A catalyst-oil-ratio of typically, about 3 to about 12, preferably, about 5 to about 10; a hydrocarbon partial pressure in the reactor of typically, 1 bar to about 4 bar, preferably about 1.75 bar to about 2.5 bar; and a contact time between the feedstock and the catalyst of 1 to 10 seconds, preferably 2 to 5 seconds. The term “catalyst-oil-ratio’ as used in the present invention refers to the ratio of the catalyst circulation amount (ton/h) and the feedstock supply rate (ton/h). The term “hydrocarbon partial pressure” is used herein to indicate the overall hydrocarbon partial pressure in the riser reactor. The term “catalyst contact time” is used herein to indicate the time from the point of contact between the feedstock and the catalyst at the catalyst inlet of the riser bed reactor until separation of the reaction products and the catalyst at the stripper outlet.

The outlet temperature of the reaction zone as used in the present invention refers to the outlet temperature of the fluidized riser reactor. Generally, the outlet temperature of the reaction zone in the present invention will range from about 480° C. to about 600° C. It is also within the scope of the present invention that the FCC unit may comprise any device conventionally used for processing bio-renewable feeds.

In accordance with the process of the invention, high Z/M ratio cracking catalyst compositions useful in the invention process may be added to a circulating FCC catalyst inventory while the cracking process is underway or they may be present in the inventory at the start-up of the FCC operation.
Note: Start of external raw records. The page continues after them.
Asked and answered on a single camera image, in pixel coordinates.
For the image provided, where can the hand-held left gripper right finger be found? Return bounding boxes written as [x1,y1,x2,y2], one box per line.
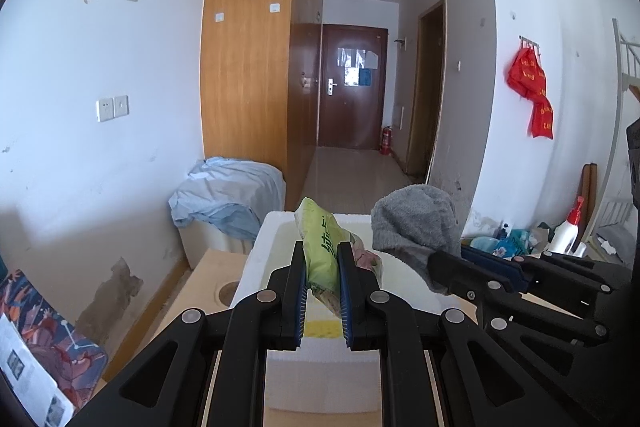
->
[337,243,576,427]

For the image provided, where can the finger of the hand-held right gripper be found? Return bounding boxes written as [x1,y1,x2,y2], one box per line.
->
[460,247,631,294]
[427,251,612,349]

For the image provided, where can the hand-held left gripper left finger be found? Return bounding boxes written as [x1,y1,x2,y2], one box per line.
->
[65,241,307,427]

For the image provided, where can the yellow foam net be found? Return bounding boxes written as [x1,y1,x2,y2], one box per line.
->
[304,319,346,341]

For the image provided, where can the green floral tissue pack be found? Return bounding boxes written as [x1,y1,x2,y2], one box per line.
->
[294,198,383,313]

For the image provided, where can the gray sock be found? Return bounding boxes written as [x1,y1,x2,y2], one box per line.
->
[371,185,463,294]

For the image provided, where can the white foam box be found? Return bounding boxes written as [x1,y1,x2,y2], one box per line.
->
[229,211,463,413]

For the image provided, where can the blue plastic packets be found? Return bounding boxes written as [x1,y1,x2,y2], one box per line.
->
[470,227,532,258]

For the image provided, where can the white pump lotion bottle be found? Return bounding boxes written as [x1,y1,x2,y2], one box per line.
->
[549,196,586,254]

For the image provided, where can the white cabinet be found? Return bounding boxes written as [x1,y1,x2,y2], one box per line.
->
[177,226,253,270]

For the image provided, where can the brown wooden board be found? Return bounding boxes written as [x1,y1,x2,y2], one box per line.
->
[580,163,599,233]

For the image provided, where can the light blue bed sheet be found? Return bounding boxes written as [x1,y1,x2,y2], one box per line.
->
[168,157,287,240]

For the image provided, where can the red plastic bag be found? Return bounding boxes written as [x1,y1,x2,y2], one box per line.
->
[506,47,548,100]
[530,96,554,139]

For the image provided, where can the dark wooden entrance door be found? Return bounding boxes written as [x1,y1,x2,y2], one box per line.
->
[317,23,390,151]

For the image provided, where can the wooden wardrobe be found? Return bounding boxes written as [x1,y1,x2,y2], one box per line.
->
[200,0,325,212]

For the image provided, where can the paper notices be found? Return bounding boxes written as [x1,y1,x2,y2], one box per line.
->
[337,48,377,85]

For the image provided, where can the white paper sheet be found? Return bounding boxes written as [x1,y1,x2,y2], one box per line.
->
[0,312,76,427]

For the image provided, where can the wooden side door frame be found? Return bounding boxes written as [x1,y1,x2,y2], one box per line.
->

The catalyst compositions may be added directly to the cracking zone or to the regeneration zone of the FCC cracking apparatus, or at any other suitable point in the FCC process.

As will be understood by one skilled in the arts, the amount of catalyst used in the cracking process will vary from unit to unit depending on such factors as the feedstock to be cracked, operating conditions of the FCCU and desired output. Preferably, the amount of the high Z/M ratio catalyst is an amount sufficient to provide increased conversion of fat and/or oil molecules as well as heavy hydrocarbon molecules to lower molecular weight hydrocarbons, while simultaneously increasing bottoms conversion at constant coke formation as compared to the conversion and bottoms conversion obtained during a conventional FCC process. Typically, the amount of the high Z/M ratio catalyst used is an amount sufficient to maintain a Z/M ratio of greater than 2 and at least 1 wt %, preferably from about 1 to about 10 wt %, of rare earth in the entire cracking catalyst inventory.

In accordance with the process of the invention, bio-renewable feeds containing animal and/or plant fats and/or oils alone or blended with any typical hydrocarbon feedstock are cracked to produce cracked products of low molecular weight. The process is particularly useful for the production of transportations fuels, e.g. gasoline, diesel fuel. Very significant increases, i.e. about 10% to about 20%, in bottoms conversion at constant coke production are achievable using the process of the invention when compared to the use of conventional zeolite based FCC catalyst compositions having a low Z/M ratio. However, as will be understood by one skilled in the arts, the extent of bottoms conversion will depend on such factors as reactor temperature, catalyst to oil ratio and feedstock type. Advantageously, the process of the invention provides an increase in bottom cracking at constant coke production during the FCC process as compared to the use of conventional zeolite based FCC catalyst compositions having a low Z/M ratio.

To further illustrate the present invention and the advantages thereof, the following specific examples are given. The examples are given as specific illustrations of the claimed invention. It should be understood, however, that the invention is not limited to the specific details set forth in the examples.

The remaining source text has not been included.